According to a majority of CBSE officials, students in classes 10 and 12 might receive official sample exams for the 22 and 23 boards this year much sooner than later. By the first week of September 2022, it is expected that the CBSE will provide Sample Papers for CBSE Boards on their Academic website, disclosing the most recent paper pattern and blueprint.
Since this session has been largely offline for all students, CBSE needs to announce the final changes in the paper pattern as soon as possible. This will allow students and teachers to start preparing for the pre-board exams, which are expected to start in November or December 2022, with at least 6-7 weeks to spare.
Expected Paper Pattern & Style of Questions:
In most subjects, at least four case-based questions with a mix of objective and subjective questions may be asked. Under each case study, they are expected to have MCQs, VSAs, and SAs as sub-parts of the major questions.
Many Real-Life Situation-based questions that are both objective and subjective follow. These questions are known as competency-based questions. According to CBSE Circular ACAD 57/2022, they will make up 30% of the exam's questions.
For chapter-by-chapter practice on this exact pattern, a resource book containing all of these case-study, real-life, and competency questions has been published in collaboration with Educart.
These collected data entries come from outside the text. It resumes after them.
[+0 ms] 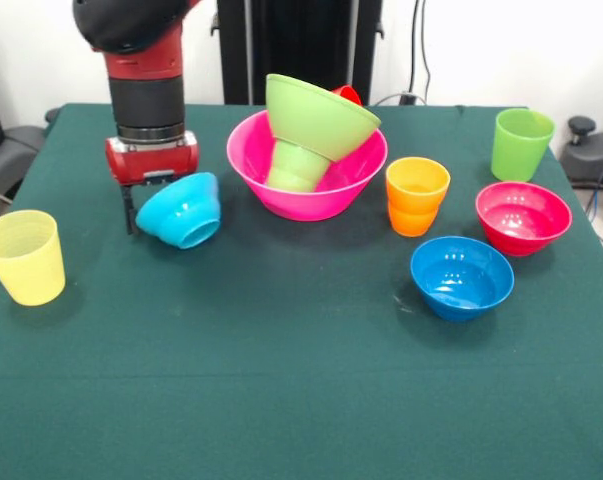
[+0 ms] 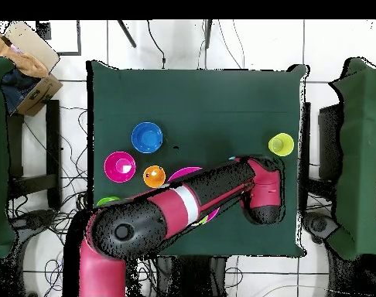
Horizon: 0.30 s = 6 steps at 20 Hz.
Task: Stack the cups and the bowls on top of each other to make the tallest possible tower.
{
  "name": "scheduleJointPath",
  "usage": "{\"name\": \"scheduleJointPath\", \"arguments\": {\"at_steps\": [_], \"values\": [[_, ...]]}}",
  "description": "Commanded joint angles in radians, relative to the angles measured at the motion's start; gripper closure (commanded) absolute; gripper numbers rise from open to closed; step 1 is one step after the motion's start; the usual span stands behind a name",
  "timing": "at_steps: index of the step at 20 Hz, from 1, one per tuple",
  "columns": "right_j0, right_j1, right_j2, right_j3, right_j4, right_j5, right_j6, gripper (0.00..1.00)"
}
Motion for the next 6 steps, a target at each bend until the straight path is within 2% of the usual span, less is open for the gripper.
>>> {"name": "scheduleJointPath", "arguments": {"at_steps": [1, 2, 6], "values": [[-0.028, 0.088, 0.191, -0.024, 0.022, 0.086, -0.171, 0.00], [-0.027, 0.085, 0.193, -0.025, 0.026, 0.085, -0.177, 1.00], [-0.031, 0.078, 0.196, -0.016, 0.056, 0.086, -0.242, 1.00]]}}
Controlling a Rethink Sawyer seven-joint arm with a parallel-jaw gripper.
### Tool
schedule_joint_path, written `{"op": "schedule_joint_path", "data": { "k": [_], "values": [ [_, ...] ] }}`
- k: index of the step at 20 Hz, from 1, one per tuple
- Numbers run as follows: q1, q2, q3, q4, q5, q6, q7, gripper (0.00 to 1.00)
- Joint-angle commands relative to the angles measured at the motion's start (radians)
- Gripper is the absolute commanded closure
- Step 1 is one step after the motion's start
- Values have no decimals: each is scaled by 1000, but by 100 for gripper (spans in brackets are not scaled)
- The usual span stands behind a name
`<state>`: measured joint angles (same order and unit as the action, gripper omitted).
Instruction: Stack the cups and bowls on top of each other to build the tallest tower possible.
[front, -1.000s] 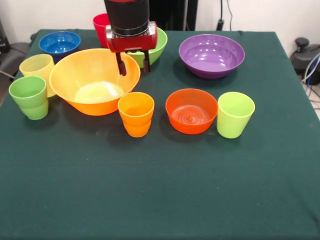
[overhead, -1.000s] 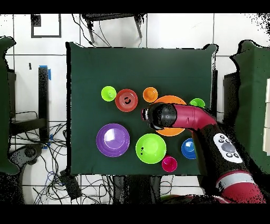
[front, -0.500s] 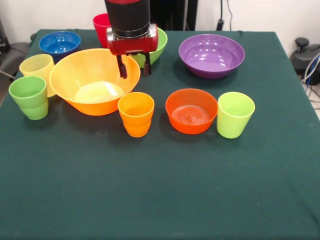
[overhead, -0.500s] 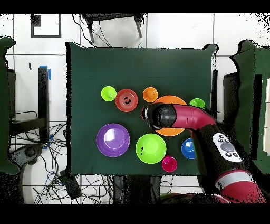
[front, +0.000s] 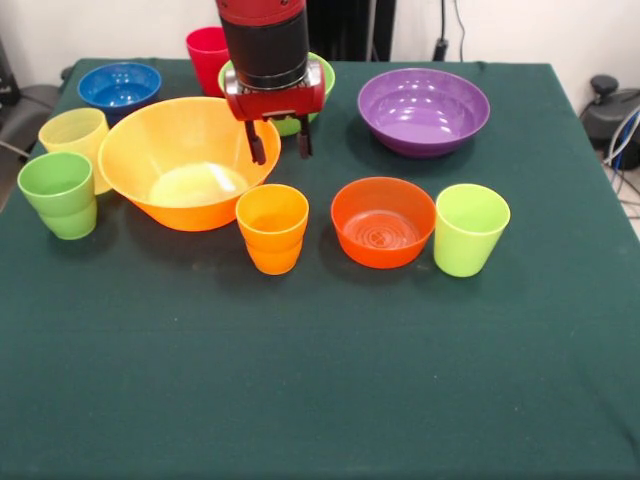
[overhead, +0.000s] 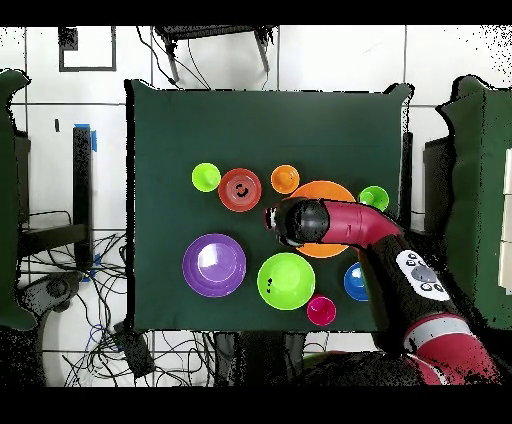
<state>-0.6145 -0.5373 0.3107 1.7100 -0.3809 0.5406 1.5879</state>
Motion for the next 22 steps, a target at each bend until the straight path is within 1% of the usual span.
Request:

The sample papers and question papers are expected to have between 35 and 38 questions for the majority of subjects, with a mix of objective and subjective questions.
This is deduced from the trend from the prior year (before COVID), which appears to be repeated from this session onward.
The Term 2 paper made it evident that the level of questions had been reduced to help the students in adjusting to a completely new pattern.
But ever since the start of the current session, the pattern has resembled that which previously existed to Covid. The syllabus has been condensed, but the emphasis on conceptual thinking and inference-based questions has increased. Consequently, it is expected that the questions' level of difficulty will be increased as well.
By carefully examining these predictions, we may conclude that students should now focus on the chapter-by-chapter practice of those questions (competency and real-life based) that are relevant and make sense in light of the most recent paper pattern.